▶ **What is required**
Take the data below and extract the lines from the one with "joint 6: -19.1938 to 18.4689" to the one with "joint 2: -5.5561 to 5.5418", inclusive, exactly as written.

[[ Data records open ]]

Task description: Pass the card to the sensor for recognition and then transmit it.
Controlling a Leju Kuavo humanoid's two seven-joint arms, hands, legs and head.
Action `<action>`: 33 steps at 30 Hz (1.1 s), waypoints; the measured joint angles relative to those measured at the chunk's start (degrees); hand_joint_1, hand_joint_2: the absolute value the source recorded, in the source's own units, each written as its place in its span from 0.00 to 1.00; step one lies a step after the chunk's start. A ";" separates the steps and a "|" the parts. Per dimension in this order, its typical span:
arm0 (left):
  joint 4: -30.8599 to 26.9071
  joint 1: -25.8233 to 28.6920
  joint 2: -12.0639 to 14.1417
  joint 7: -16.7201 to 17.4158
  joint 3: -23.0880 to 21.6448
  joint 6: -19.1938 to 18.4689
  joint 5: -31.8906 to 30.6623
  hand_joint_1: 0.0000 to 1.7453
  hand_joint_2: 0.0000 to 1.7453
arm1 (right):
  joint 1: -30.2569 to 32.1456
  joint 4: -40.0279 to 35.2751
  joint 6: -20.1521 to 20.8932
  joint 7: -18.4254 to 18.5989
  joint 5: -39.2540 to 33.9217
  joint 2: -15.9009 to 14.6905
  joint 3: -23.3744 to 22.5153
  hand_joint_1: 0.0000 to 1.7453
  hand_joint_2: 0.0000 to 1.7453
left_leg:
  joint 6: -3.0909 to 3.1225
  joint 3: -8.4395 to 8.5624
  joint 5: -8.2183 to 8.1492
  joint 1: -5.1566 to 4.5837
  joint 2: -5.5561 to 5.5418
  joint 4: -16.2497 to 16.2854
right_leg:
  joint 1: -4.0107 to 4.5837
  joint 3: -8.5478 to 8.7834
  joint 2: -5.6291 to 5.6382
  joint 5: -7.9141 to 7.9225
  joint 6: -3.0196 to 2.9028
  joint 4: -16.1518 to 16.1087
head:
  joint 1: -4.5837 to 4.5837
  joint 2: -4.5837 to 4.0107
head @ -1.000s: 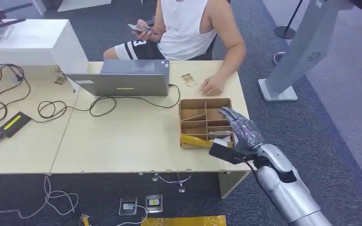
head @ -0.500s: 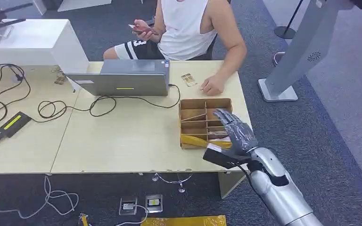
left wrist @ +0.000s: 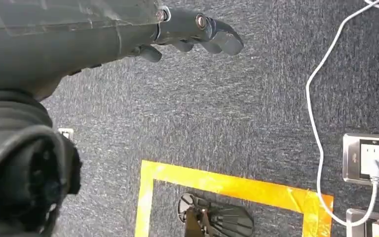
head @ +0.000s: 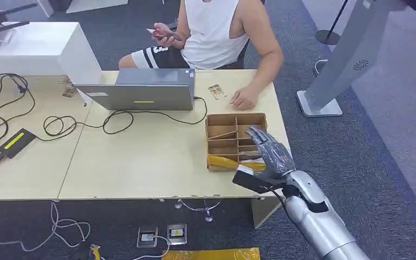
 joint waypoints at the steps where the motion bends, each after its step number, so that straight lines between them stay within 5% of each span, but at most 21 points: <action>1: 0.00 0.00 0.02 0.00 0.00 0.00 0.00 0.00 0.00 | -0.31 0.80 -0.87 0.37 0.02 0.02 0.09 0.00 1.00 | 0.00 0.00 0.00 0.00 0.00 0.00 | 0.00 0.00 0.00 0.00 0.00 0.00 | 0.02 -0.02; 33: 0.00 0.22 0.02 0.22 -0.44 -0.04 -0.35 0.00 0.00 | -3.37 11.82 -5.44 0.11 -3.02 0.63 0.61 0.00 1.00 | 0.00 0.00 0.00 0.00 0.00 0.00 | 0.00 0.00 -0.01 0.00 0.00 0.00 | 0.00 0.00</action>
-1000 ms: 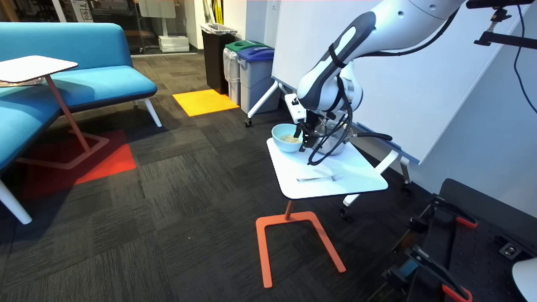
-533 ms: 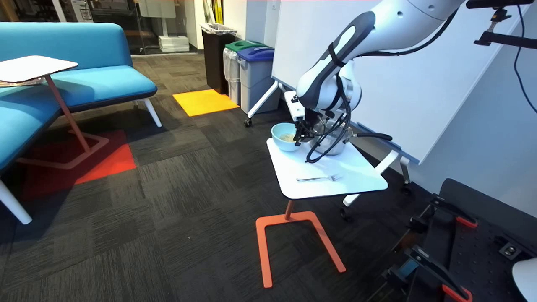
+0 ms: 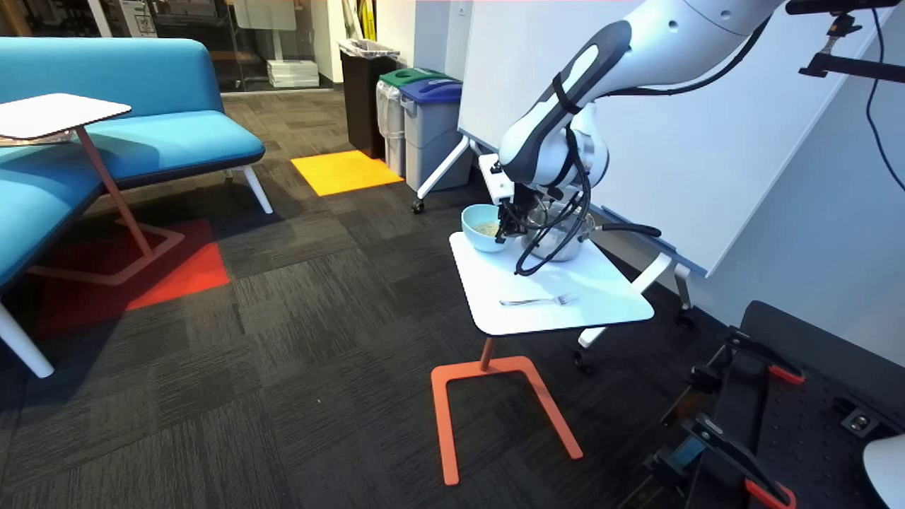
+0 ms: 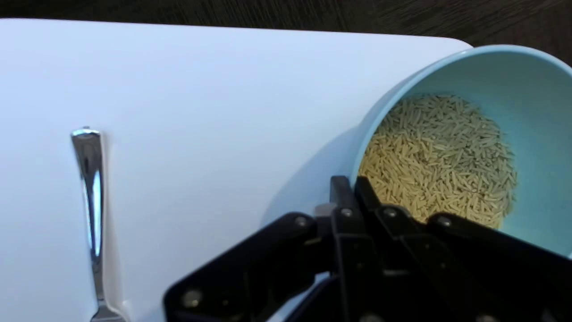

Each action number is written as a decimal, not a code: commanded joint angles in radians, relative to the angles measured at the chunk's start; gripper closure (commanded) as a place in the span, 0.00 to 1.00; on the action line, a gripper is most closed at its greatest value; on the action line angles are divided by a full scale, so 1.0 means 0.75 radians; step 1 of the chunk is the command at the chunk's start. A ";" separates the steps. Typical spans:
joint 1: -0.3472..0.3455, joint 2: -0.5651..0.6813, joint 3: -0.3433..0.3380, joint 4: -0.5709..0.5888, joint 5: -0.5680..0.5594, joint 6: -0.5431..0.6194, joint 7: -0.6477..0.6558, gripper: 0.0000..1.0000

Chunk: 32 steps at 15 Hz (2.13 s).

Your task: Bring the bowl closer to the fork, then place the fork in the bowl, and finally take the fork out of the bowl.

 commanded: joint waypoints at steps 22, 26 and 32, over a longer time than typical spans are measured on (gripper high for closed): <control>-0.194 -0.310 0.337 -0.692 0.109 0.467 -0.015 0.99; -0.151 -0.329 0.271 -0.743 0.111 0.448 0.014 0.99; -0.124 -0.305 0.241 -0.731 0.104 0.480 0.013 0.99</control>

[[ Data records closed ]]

▶ **Result for this exercise**
  joint 6: -19.1938 to 18.4689
  joint 5: -31.8906 to 30.6623
  hand_joint_1: 0.0000 to 1.7453
  hand_joint_2: 0.0000 to 1.7453
arm1 (right):
  joint 1: -30.2569 to 32.1456
  joint 4: -40.0279 to 35.2751
  joint 6: -20.1521 to 20.8932
  joint 7: -18.4254 to 18.5989
  joint 5: -39.2540 to 33.9217
  joint 2: -15.9009 to 14.6905
  joint 3: -23.3744 to 22.5153
  hand_joint_1: 0.0000 to 1.7453
  hand_joint_2: 0.0000 to 1.7453
left_leg:
  joint 6: -3.0909 to 3.1225
  joint 3: -8.4395 to 8.5624
  joint 5: -8.2183 to 8.1492
  joint 1: -5.1566 to 4.5837
  joint 2: -5.5561 to 5.5418

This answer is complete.